Collect every line below that contains the word "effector".
_ _ _ _ _
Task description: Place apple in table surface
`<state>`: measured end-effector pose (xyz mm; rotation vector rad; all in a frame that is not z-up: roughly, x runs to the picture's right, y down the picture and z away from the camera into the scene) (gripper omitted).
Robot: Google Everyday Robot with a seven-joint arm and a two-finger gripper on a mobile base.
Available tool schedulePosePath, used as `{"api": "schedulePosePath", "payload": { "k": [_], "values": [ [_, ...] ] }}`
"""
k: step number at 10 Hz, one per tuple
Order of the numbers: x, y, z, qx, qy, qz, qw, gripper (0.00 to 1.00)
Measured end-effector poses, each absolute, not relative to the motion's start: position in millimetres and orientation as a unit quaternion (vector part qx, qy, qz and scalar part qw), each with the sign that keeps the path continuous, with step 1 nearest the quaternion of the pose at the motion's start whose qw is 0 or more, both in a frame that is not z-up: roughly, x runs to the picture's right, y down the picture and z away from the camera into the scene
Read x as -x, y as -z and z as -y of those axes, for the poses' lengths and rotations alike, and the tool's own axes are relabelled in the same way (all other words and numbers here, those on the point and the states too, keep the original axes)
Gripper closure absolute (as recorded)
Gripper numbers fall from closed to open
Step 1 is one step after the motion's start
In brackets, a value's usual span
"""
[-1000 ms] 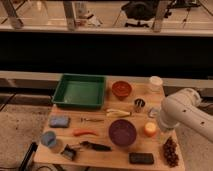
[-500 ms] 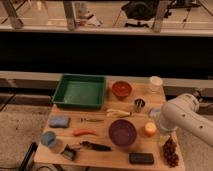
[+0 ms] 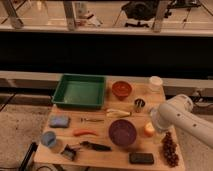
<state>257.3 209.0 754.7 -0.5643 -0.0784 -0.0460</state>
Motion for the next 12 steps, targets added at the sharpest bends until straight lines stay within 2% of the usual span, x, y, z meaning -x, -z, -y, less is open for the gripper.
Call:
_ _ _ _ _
◆ FINISHED EXERCISE ◆
`<state>`: measured end-effector pose (xyz mm; rotation vector rad; all in a frame that is not z-up: roughly, x runs to the picture's right, y down the picture and z away from the camera into the scene) (gripper omitted).
Measured end-effector poses, each absolute, not relative to the motion's start: position in millimetres and orientation as a unit quaternion (vector part qx, qy, qz and scalar part qw), each with the sign that keeps the path continuous, with step 1 nearest the quaternion of the pose at the motion's start whose qw is 0 or more, both in a frame that is not z-up: roughly, x runs to the picture's right, y down the picture and z away from the camera into the scene

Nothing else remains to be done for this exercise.